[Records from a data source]
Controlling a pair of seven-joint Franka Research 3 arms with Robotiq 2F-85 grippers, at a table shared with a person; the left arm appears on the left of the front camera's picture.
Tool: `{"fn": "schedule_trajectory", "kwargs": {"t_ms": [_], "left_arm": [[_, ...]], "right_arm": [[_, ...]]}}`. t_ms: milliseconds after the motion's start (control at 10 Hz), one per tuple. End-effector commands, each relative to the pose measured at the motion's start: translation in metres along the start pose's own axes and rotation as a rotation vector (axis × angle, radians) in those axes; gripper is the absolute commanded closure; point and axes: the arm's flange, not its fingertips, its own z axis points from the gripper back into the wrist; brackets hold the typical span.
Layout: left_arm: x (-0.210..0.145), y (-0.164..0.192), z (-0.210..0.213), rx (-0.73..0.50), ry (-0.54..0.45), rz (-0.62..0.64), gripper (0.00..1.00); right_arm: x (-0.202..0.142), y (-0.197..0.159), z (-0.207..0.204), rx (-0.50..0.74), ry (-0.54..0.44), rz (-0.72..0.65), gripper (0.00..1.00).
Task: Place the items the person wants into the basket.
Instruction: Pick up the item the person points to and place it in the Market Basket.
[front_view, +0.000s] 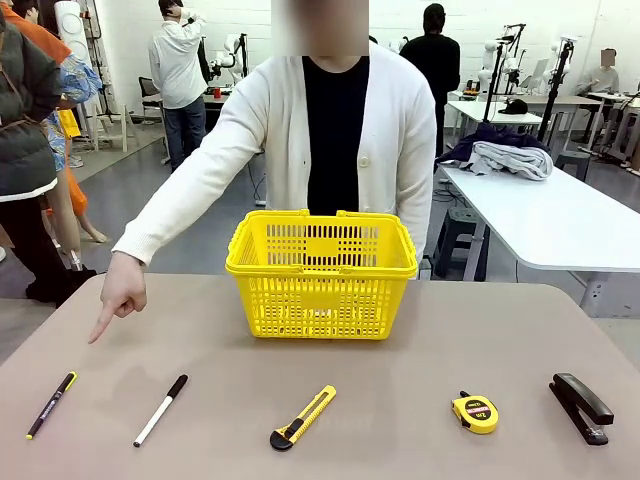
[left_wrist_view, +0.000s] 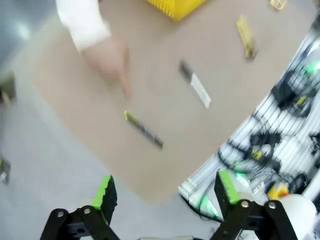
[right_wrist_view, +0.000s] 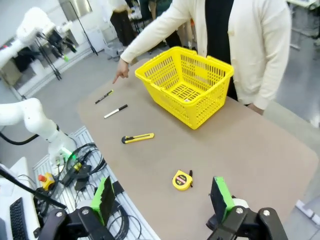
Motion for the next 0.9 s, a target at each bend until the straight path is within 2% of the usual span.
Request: {"fn": "schedule_trajectory", "kwargs": {"t_ms": [0,100,200,300,400,700,800], "left_arm": [[-0.007,-0.025,-0.028,0.037,0.161,0.039,0.0],[-0.009,-0.029,-0.052,0.067,0.208,0.067,0.0],[-0.01,-0.027,-0.078,0.121,0.214,0.085,0.0],[-0.01,-0.024,-0.103,0.158,0.177,0.1,0.0],[-0.01,-0.021,-0.122,0.159,0.156,0.121,0.0],[0.0,-0.009,-0.19,0.136,0.201,0.169,0.0],[0.003,-0.009,-0.198,0.141,0.211,0.164,0.0]], "right_arm": [[0.002,-0.001,0.0,0.017,-0.015,0.01,0.0],[0.002,-0.001,0.0,0.017,-0.015,0.01,0.0],[0.002,-0.001,0.0,0.017,-0.015,0.01,0.0],[0.002,-0.001,0.0,0.017,-0.015,0.01,0.0],[0.002,-0.001,0.0,0.017,-0.015,0.01,0.0],[0.002,-0.001,0.0,0.017,-0.015,0.01,0.0],[0.002,-0.001,0.0,0.017,-0.015,0.01,0.0]]}}
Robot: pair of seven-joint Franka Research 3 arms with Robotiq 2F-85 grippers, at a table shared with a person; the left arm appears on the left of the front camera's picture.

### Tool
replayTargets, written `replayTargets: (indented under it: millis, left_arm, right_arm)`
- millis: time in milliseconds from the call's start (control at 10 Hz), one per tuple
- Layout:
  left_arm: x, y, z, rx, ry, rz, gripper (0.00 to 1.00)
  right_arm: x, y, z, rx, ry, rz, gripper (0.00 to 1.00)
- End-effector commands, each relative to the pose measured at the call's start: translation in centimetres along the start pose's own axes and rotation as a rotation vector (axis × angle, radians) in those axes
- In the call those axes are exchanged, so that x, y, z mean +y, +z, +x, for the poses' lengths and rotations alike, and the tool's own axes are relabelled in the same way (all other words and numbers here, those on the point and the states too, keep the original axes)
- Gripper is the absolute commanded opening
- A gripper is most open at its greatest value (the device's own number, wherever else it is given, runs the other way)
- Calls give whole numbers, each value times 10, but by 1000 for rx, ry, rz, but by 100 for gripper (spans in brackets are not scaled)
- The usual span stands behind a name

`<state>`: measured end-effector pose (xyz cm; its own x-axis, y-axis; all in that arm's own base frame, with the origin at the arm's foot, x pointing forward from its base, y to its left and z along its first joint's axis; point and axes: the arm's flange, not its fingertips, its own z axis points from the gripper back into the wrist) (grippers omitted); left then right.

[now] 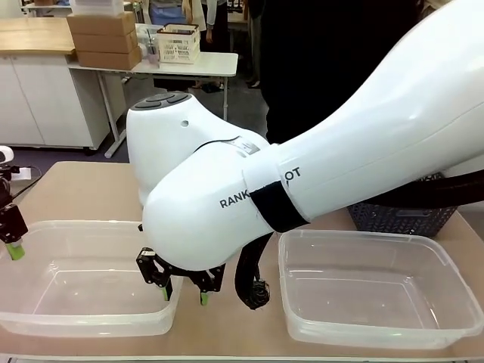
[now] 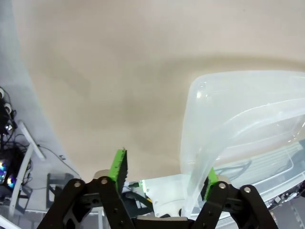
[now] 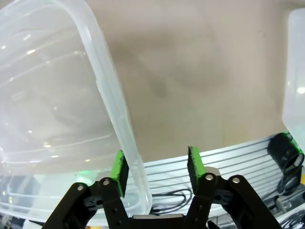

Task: Sort the waste into each basket.
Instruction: Pick up the Organizing box on the left side of the table and lift it.

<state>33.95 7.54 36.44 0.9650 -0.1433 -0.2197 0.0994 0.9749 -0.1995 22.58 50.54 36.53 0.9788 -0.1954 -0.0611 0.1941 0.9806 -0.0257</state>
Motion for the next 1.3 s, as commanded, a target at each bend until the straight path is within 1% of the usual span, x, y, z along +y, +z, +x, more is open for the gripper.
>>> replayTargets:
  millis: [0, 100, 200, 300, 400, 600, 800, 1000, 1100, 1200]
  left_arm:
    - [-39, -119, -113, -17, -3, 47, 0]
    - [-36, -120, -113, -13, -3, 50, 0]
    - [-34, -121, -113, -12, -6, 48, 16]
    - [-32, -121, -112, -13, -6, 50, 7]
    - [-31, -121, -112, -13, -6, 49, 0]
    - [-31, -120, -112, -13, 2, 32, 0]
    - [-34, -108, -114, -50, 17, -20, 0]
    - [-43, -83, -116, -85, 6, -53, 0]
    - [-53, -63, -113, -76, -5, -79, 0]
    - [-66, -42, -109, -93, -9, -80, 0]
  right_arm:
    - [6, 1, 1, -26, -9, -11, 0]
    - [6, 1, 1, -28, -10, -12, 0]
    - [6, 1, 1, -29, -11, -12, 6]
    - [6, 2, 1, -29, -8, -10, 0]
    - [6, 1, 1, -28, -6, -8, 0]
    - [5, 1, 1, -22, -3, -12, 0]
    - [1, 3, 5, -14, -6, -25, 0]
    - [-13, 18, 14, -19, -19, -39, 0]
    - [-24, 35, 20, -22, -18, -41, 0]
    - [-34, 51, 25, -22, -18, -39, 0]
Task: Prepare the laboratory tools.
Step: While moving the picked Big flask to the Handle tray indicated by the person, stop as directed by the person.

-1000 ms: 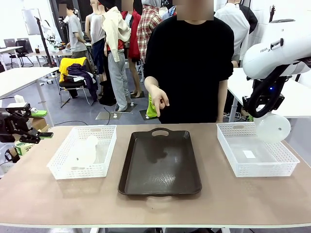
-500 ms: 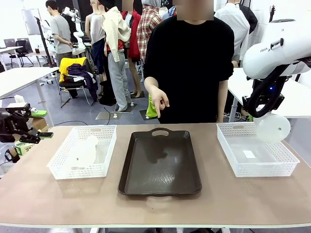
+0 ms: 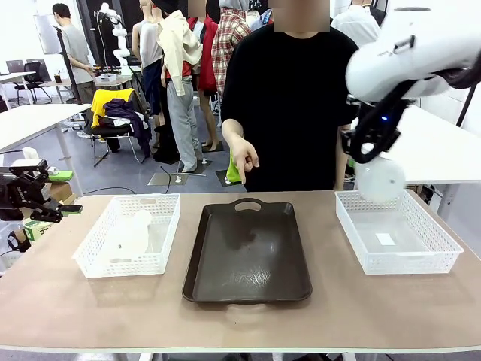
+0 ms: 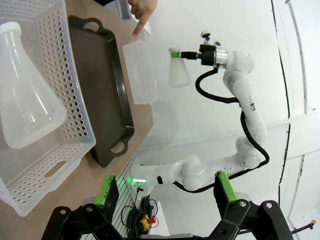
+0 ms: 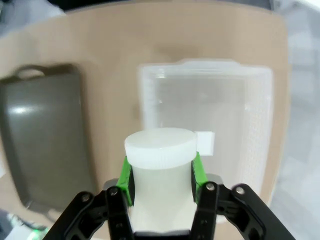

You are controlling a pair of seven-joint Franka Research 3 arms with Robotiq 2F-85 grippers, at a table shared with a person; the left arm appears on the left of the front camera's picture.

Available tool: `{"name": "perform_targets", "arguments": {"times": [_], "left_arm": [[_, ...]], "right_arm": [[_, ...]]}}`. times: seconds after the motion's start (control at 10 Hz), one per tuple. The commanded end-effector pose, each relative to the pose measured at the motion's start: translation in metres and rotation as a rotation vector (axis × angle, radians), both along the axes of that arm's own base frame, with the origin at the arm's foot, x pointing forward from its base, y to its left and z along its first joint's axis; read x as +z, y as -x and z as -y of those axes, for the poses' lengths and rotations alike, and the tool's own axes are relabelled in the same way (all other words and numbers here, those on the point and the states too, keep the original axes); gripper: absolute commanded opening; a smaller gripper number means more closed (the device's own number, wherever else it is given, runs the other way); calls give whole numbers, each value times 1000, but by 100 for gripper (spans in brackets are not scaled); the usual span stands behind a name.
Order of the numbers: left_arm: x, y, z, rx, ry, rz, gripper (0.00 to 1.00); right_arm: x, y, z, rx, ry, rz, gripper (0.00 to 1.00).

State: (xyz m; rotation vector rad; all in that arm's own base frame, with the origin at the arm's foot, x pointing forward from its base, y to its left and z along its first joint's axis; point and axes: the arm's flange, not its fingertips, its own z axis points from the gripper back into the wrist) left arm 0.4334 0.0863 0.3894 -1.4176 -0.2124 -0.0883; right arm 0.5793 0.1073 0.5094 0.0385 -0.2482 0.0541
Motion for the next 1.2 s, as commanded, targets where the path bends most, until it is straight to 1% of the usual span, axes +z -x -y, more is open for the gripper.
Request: {"name": "perform_targets", "arguments": {"times": [0.0,0.2,0.3,0.5,0.6,0.7,0.8,0.9,1.0,1.1], "left_arm": [[3,0,-1,7,3,-6,100],[3,0,-1,7,3,-6,100],[3,0,-1,7,3,-6,100],[3,0,-1,7,3,-6,100],[3,0,-1,7,3,-6,100],[3,0,-1,7,3,-6,100],[3,0,-1,7,3,-6,100],[3,0,-1,7,3,-6,100],[3,0,-1,7,3,-6,100],[3,0,-1,7,3,-6,100]], "right_arm": [[8,-30,-47,99,-39,-13,0],[6,-49,-101,201,-95,-46,0],[-3,-55,-132,251,-98,-65,0],[-31,-57,-187,372,-104,-62,0],[-44,-56,-207,414,-103,-63,0],[-57,-58,-219,436,-118,-90,0],[-74,-58,-230,444,-124,-139,0],[-85,-58,-233,447,-112,-154,0],[-92,-59,-233,453,-109,-159,0],[-95,-58,-231,453,-122,-181,0]]}}
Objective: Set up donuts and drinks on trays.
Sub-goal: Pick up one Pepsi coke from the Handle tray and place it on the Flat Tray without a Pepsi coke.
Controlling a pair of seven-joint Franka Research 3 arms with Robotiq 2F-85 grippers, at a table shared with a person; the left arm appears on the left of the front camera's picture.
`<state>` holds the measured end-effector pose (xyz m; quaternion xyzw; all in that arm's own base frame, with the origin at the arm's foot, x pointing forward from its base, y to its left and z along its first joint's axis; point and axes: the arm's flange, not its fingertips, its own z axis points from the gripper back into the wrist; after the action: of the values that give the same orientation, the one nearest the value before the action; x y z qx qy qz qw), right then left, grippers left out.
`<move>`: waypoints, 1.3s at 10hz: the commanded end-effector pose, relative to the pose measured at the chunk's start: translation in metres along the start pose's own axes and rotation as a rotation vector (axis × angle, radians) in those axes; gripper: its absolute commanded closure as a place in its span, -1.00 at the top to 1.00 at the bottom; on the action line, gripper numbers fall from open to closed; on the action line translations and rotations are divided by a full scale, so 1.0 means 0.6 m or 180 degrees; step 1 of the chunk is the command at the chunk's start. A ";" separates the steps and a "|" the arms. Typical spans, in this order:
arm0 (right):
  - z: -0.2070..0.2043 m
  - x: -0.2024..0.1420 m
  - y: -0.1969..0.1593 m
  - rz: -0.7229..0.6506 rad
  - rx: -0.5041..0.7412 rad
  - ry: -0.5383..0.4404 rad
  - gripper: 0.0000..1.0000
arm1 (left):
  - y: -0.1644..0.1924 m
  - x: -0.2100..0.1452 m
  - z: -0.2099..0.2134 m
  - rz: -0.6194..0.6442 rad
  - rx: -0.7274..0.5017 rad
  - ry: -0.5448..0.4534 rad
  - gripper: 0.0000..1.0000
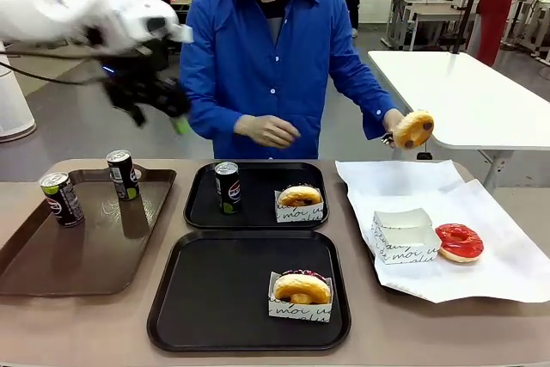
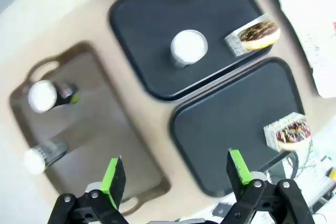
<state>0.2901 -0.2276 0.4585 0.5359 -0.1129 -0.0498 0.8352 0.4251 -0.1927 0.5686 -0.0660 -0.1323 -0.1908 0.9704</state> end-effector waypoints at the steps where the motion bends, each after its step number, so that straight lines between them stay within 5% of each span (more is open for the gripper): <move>1: 0.001 0.001 0.001 0.0044 0.0049 -0.0006 1.00 | 0.118 -0.023 0.020 0.0363 0.0031 0.0207 1.00; 7: 0.001 0.001 0.001 0.0044 0.0049 -0.0006 1.00 | 0.363 -0.037 -0.010 0.1054 0.0219 0.0291 1.00; 10: 0.001 0.001 0.001 0.0044 0.0049 -0.0006 1.00 | 0.374 -0.083 -0.034 0.1026 0.0229 0.0399 1.00; 13: 0.001 0.001 0.001 0.0044 0.0049 -0.0006 1.00 | 0.382 -0.055 -0.029 0.1142 0.0179 0.0360 1.00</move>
<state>0.2901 -0.2273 0.4587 0.5354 -0.1125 -0.0497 0.8356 0.4856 0.0279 0.5216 -0.0489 -0.0662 -0.0174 0.9965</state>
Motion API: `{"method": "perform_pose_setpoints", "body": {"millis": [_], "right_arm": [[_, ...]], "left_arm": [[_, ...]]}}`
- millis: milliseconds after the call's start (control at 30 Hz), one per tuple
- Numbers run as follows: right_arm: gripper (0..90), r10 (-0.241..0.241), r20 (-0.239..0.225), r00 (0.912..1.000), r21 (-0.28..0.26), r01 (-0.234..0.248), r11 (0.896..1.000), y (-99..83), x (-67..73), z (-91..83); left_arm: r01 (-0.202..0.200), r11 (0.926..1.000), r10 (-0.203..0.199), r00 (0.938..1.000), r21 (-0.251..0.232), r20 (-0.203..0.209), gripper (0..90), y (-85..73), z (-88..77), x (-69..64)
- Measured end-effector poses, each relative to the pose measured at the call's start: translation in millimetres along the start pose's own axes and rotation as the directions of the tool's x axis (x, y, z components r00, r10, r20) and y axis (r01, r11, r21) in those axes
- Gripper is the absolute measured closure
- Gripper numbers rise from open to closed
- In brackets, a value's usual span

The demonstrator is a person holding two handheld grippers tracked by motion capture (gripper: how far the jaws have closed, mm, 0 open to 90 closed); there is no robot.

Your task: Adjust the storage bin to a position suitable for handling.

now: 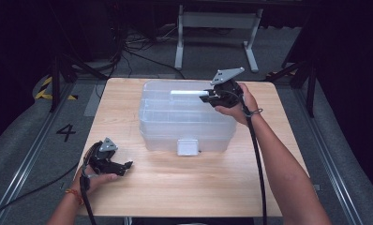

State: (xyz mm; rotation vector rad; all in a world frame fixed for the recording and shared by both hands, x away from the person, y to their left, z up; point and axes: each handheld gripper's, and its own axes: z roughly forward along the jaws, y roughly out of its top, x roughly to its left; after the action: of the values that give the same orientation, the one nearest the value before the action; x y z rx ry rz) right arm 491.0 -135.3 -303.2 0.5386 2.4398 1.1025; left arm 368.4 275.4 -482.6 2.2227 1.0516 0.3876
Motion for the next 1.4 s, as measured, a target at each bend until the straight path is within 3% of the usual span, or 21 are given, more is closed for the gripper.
{"method": "perform_pose_setpoints", "body": {"millis": [133, 267, 300, 367, 400, 433, 500, 600, 733, 1000, 1300, 1400], "right_arm": [[75.2, 0.007, -0.001, 1.0000, -0.004, -0.007, 1.000, -0.3, 0.0, -0.5], [75.3, 0.015, -0.001, 0.9999, -0.003, -0.015, 1.000, 0.1, -0.8, -0.5], [75.3, 0.017, -0.002, 0.9998, 0.001, -0.017, 1.000, 1.0, -1.3, -0.7], [75.2, 0.035, -0.009, 0.9994, -0.001, -0.035, 0.999, 3.2, -4.8, -1.1], [75.2, 0.035, -0.009, 0.9994, -0.001, -0.035, 0.999, 3.2, -4.8, -1.1], [75.2, 0.046, -0.013, 0.9989, -0.001, -0.046, 0.999, 5.6, -7.6, -1.4], [75.2, 0.053, -0.020, 0.9984, 0.006, -0.053, 0.999, 7.4, -10.3, -1.2], [75.2, 0.064, -0.028, 0.9976, 0.022, -0.063, 0.998, 11.4, -14.1, -1.2], [75.1, 0.077, -0.036, 0.9964, 0.035, -0.076, 0.997, 15.5, -17.7, -1.1], [74.8, 0.096, -0.041, 0.9946, 0.053, -0.094, 0.994, 21.0, -23.2, -0.9], [74.3, 0.109, -0.028, 0.9936, 0.067, -0.107, 0.992, 25.4, -25.3, -0.9], [74.1, 0.111, -0.019, 0.9936, 0.077, -0.109, 0.991, 27.2, -25.1, -0.9]], "left_arm": [[-0.007, 1.0000, 0.007, 0.9999, -0.002, -0.007, 3.2, 0.0, -0.9, 1.2], [0.014, 0.9997, -0.014, 0.9998, -0.018, -0.016, 7.8, -0.7, -2.3, 2.2], [0.034, 0.9992, -0.034, 0.9992, -0.023, -0.019, 12.1, -0.9, -3.7, 2.5], [0.022, 0.9997, -0.022, 0.9995, -0.012, -0.023, 22.0, 0.1, -5.6, 3.6], [0.013, 0.9997, -0.014, 0.9995, -0.022, -0.029, 22.0, 0.7, -6.3, 3.2], [-0.029, 0.9993, 0.028, 0.9986, -0.025, -0.044, 32.2, 4.3, -9.6, -0.3], [-0.035, 0.9981, 0.033, 0.9987, -0.050, -0.039, 35.0, 9.2, -15.5, -3.8], [-0.064, 0.9936, 0.060, 0.9973, -0.093, -0.042, 42.4, 18.0, -25.0, -7.2], [-0.089, 0.9813, 0.086, 0.9959, -0.170, -0.028, 48.3, 42.2, -37.2, -13.6], [-0.112, 0.9642, 0.111, 0.9936, -0.240, -0.020, 63.4, 75.6, -44.9, -21.6], [-0.078, 0.9601, 0.086, 0.9961, -0.269, 0.019, 80.3, 87.5, -38.0, -21.8], [-0.049, 0.9497, 0.063, 0.9975, -0.309, 0.034, 86.1, 90.5, -32.7, -22.1]]}}
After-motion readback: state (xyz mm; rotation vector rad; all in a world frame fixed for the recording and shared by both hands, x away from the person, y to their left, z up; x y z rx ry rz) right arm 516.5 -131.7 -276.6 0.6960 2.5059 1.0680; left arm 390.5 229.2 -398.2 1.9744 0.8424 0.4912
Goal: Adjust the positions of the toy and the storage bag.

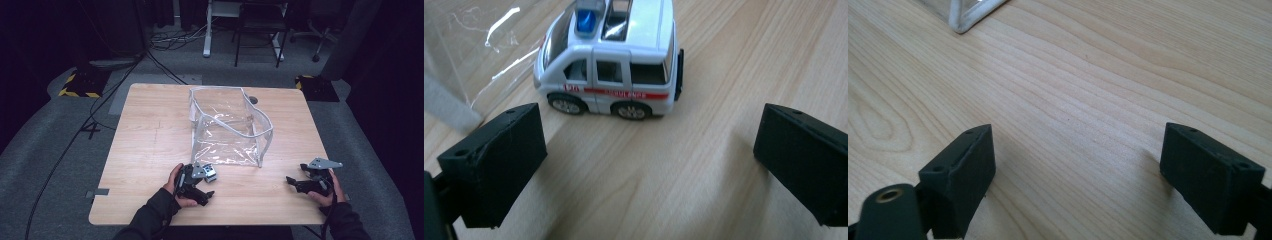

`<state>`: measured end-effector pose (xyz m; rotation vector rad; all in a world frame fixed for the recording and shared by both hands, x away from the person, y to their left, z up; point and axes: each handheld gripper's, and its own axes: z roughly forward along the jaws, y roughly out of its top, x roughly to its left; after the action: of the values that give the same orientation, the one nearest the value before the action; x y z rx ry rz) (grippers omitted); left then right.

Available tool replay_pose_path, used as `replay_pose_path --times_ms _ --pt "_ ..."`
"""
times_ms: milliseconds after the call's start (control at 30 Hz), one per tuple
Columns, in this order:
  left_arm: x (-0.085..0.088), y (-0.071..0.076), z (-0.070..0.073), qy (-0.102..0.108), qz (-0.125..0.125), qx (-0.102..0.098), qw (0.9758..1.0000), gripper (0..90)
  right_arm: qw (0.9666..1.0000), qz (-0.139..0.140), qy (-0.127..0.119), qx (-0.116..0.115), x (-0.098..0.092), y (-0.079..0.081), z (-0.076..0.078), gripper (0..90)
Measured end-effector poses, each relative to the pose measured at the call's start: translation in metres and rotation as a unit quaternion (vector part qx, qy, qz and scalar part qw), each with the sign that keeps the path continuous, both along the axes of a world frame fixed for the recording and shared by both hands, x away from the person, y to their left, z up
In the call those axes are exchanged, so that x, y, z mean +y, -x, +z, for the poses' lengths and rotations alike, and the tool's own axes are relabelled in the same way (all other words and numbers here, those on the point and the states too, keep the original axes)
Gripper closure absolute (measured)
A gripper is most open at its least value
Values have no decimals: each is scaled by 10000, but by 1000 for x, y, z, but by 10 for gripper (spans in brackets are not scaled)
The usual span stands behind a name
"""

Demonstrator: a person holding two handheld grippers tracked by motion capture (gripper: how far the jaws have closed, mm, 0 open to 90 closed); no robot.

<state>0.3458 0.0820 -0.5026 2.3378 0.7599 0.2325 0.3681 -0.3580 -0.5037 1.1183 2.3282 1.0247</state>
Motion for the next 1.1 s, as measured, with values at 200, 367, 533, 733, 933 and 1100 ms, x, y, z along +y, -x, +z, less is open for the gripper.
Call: replay_pose_path --times_ms 200,367,533,733,933,1100 --pt "-9 -9 0 17 -64 -12 10000 6 10000 0 -1 -1 0 0 0 146" --pt "-14 -13 0 30 -122 -96 9999 23 10000 3 -1 0 0 0 0 145" --pt "-18 -14 1 103 -88 -90 9999 64 10000 3 -8 4 0 0 0 146" --pt "-17 -16 1 229 -87 -216 9995 236 10000 6 7 -1 0 0 0 146" --pt "-12 -14 1 217 -186 -212 9994 236 10000 7 1 6 0 0 0 146" --pt "-7 -14 2 199 -254 -263 9991 236 10000 33 3 -5 0 1 0 146"
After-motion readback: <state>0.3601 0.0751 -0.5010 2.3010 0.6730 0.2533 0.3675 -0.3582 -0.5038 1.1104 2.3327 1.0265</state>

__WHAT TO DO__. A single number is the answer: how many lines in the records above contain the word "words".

__RESULT OF THIS EXERCISE__. 3